[Mimedefang] Sender Address Verification
Bill Cole
mdlist-20140424 at billmail.scconsult.com
Tue Nov 22 13:55:51 EST 2016
On 19 Nov 2016, at 7:01, Simon Standley wrote:
> Guys,
>
> In conversations on this list in days gone by, I seem to recall sender
> address verification via the likes of smf-sav milter, or through
> mimedefang, was considered evil heresy, likely to get you blacklisted.
Yes. For good reason. If you ever have random addresses in a domain you
handle forged on a big spam run aimed at one of the few sites still
doing SAV, you'll understand why. Some years ago miscreants could (and
did) use Verizon's SAV-ing mail system as a tool of reflection DDoS
attacks.
> Recently though, I've seen an increasing number of recipients do this
> kind of thing when we send mail out, and personally I've always liked
> the idea.
And yet indiscriminate SAV remains a fundamentally abusive practice,
unchanged by how much of it you see or what you think of it...
SAV is a mechanism for offloading your anti-spam work to random innocent
victims of forgery. You can mitigate that abuse to a great extent by
only doing SAV when a SPF check of the sender domain returns an
affirmative result, but when you restrict your use of SAV to that degree
you sharply reduce the ratios of repudiation to verification AND of
correct repudiation to incorrect repudiation. Or in simpler terms: it
becomes less useful and less accurate. Doing SAV on an address that
fails or softfails a SPF check is lazy and abusive.

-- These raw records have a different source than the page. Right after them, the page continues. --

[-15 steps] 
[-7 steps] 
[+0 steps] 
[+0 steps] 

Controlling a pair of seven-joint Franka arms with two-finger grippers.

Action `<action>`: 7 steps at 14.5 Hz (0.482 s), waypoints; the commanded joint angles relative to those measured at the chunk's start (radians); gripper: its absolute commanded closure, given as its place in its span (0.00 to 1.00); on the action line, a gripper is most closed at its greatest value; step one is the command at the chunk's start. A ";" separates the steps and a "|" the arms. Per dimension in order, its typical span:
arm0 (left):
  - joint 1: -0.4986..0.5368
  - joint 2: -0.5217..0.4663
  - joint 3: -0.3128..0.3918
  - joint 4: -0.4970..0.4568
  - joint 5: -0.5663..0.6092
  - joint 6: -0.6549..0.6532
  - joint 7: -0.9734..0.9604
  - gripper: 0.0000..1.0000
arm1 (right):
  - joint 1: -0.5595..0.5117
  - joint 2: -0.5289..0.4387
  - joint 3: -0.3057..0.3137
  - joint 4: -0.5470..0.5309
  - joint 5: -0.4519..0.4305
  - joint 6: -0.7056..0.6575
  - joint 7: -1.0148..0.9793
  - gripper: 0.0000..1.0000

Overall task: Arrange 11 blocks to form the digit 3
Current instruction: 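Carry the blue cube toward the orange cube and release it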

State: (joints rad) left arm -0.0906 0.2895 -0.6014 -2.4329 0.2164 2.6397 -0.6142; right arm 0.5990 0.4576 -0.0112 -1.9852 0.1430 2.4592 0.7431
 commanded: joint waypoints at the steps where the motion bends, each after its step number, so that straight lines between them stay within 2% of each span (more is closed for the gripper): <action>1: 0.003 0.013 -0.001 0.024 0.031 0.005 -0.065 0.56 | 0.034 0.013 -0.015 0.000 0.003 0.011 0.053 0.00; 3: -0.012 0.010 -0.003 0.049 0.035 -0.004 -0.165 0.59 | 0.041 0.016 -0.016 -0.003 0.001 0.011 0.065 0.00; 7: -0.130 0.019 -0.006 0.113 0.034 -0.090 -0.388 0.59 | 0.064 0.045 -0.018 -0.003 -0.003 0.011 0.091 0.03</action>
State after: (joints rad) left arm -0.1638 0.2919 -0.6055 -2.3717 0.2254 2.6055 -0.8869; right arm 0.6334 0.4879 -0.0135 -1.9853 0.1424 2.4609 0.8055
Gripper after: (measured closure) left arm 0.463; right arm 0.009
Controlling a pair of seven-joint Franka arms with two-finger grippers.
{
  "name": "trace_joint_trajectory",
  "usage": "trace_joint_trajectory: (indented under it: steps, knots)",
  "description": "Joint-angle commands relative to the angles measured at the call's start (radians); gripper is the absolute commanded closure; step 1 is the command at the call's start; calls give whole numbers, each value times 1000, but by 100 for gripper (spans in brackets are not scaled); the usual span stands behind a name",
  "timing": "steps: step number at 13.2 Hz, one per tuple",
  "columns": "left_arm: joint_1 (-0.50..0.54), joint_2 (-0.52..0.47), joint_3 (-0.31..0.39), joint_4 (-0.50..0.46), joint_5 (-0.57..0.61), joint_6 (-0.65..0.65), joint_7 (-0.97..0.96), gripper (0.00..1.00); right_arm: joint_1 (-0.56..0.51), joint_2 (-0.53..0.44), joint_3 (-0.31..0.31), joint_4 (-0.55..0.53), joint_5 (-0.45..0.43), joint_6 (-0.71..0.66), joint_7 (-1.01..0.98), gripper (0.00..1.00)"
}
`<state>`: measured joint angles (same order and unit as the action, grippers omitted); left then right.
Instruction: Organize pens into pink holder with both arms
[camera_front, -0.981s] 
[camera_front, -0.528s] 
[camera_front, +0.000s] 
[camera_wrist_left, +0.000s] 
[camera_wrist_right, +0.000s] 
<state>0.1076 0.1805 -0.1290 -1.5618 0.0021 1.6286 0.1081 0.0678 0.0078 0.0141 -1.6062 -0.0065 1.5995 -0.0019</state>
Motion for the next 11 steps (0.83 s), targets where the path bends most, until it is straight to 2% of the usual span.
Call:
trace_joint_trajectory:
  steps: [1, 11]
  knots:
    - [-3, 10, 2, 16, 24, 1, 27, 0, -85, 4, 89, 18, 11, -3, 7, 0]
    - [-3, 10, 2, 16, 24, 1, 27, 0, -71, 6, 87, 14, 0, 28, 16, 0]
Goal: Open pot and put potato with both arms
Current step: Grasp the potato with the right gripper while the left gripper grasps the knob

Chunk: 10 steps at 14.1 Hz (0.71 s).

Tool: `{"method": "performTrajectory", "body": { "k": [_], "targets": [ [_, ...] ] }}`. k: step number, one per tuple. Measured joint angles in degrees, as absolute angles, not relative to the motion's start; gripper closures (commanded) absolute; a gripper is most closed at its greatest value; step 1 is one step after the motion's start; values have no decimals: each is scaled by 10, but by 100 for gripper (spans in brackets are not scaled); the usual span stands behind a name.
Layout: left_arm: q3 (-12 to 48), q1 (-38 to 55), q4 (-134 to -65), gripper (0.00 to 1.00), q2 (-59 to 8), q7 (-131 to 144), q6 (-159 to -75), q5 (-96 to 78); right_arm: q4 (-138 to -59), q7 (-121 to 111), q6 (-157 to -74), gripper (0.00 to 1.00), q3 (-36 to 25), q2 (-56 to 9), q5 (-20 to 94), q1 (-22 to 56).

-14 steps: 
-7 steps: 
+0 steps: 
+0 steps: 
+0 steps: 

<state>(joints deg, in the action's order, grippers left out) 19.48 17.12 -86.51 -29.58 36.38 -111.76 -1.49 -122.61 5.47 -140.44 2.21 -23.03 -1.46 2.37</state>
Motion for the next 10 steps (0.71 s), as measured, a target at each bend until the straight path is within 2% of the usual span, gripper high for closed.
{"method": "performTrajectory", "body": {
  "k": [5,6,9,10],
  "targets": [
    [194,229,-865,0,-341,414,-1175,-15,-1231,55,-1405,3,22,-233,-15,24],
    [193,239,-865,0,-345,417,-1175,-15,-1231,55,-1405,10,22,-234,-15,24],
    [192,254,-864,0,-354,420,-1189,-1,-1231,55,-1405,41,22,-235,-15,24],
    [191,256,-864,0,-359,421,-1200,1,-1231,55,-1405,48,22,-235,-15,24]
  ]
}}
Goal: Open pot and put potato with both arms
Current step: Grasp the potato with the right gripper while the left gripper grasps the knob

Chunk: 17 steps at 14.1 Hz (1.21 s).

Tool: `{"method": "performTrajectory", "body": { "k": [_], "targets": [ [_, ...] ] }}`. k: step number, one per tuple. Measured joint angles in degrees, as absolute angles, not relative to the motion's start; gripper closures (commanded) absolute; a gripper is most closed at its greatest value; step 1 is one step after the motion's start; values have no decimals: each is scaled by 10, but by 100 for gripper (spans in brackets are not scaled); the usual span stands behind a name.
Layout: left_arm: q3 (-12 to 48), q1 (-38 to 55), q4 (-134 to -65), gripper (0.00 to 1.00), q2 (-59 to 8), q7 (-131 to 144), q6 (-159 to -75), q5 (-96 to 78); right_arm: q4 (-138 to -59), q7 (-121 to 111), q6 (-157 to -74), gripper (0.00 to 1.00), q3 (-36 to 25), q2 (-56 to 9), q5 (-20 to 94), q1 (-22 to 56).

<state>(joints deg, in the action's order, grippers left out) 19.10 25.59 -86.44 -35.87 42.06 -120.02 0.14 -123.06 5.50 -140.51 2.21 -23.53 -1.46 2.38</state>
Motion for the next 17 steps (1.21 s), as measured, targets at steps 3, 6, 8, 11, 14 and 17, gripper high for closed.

> For this reason, I've been trying out various schemes on a test
> domain, and find tagging mail which cannot be replied to (for reason
> of non-existent user, rather than broken DNS) for later 'mark-up' by
> SpamAssassin, works quite well.
Can you quantify that "quite well?" How often is the SAV tag decisive in
catching spam?
> I was wondering what current thoughts were re- this kind of approach,
> and if anyone else had good/bad results to share?
I help run a mail system where the ultimate policy authority had been an
unmovable fan of SAV for many years, despite my insistence that it was
JUST WRONG and not really very useful as an adjunct to SA because
forging undeliverable senders is an obsolete tactic of shoddy spammers
whose crap is mostly going to score in double digits anyway, with much
of the rest still triggering SA autolearning as spam. After 2 years of
pleading, I got him to accept tag+filter SAV instead of outright
rejection. This revealed that not only was I correct in my prediction
(the SAV rule was never decisive in a correct SA 'spam' determination in
the course of 6 weeks) but that the SAV implementation was flawed,
interpreting some 5xx replies to RCPT as "no such user" incorrectly and
causing incorrect classification as spam. This got worse in week 7, when
the IP address used for SAV did in fact land on some blacklists because
one or more of the addresses it tried to test were spamtraps.